The Company may modify or amend the terms of this Agreement at any time by posting such changes on the Site and/or notifying you by email. No such amendment shall be effective until at least thirty (30) days after the posting or email notice, whichever occurs first. Notwithstanding any modification, the rights and obligations of the Parties relating to the consideration to be received hereunder and any fees to be charged as between Parties as to any occurrence prior to the effective date of such modification shall remain unchanged by any such modification.

22  NOTICES.

Any notices or other communications required or permitted hereunder shall be sufficiently given if in writing and delivered in Person or sent by registered or certified mail (return receipt requested) or nationally recognized overnight delivery service, postage pre-paid, or delivered via telecopier or facsimile transmission addressed as follows, or to such other address has such Party may notify to the other Parties in writing:

 

To the Company:

Squad Life

6 2nd Street

Farmingville, NY 11738

Email: squadlifesales@gmail.com

 

To the Partner:

 

First Name   Last Name

Address

Email

 

Notices, demands or requests which we or you are required or desire to give the other hereunder shall be deemed to have been properly given for all purposes if (a) hand-delivered to the Party's notice address, (b) delivered to a nationally recognized overnight courier such as FedEx, UPS or DHL to its addressee at such Party's notice address, or (c) delivered via telecopier or facsimile transmission to the Party's facsimile number.
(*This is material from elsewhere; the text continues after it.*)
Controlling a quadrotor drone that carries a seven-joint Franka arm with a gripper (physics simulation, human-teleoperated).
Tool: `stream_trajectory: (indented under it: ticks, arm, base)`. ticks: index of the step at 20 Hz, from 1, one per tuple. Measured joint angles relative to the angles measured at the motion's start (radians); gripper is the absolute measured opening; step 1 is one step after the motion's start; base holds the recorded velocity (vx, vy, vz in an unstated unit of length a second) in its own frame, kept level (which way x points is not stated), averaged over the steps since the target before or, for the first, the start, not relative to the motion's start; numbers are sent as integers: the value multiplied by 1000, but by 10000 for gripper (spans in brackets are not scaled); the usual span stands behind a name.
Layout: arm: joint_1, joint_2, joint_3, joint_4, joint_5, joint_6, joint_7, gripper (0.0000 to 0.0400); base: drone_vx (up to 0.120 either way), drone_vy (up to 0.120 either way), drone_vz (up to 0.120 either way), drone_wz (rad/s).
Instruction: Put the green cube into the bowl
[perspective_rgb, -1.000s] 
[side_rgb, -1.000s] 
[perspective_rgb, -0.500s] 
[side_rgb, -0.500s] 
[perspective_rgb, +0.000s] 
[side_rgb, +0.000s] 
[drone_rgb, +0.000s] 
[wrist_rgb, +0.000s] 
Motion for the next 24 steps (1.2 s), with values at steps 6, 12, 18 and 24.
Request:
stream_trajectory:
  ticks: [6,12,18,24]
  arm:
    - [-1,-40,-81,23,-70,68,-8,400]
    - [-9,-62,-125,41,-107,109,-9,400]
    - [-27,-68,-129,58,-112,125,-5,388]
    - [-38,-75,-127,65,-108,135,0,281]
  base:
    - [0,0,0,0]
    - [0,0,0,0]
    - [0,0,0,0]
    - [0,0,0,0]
Each such notice, demand or request shall be deemed to have been received upon the earlier of (i) actual receipt or refusal by the addressee if hand-delivered in accordance with clause (a) or (b) above, or (ii) the date and time of transmission if sent during business hours in accordance with clause (c) above. The Parties shall notify the other of any change in address, which notification must be at least two business days in advance of it being effective. Notices may be given on behalf of any Party by such Party's legal counsel.  For a notice to be valid and effective, an email copy of such shall notice shall be sent concurrently to the addressee’s email. An email notice alone shall be sufficient upon acknowledgment of receipt by the recipient or the recipient’s reply to such email, direct or indirect.

23  ENTIRE AGREEMENT.

This Agreement sets forth the entire agreement and understanding between you and the Company relating to the subject matter hereof and thereof and supersedes any prior or contemporaneous discussions, agreements, representations, warranties and other communications between you and the Company, written or oral, to the extent they relate in any way to the subject matter hereof.


IN WITNESS WHEREOF, the Parties hereto have executed this Agreement this date, September 22, 2022.

 

THE COMPANY

Authorized Signature

Printed Name: Corey Gresh

Title: Co-Owner 

THE PARTNER

Authorized Signature

Printed Name:

SCHEDULE 1 FEES

For each Completed Transaction, you will be paid 100% commission (subtotal cost).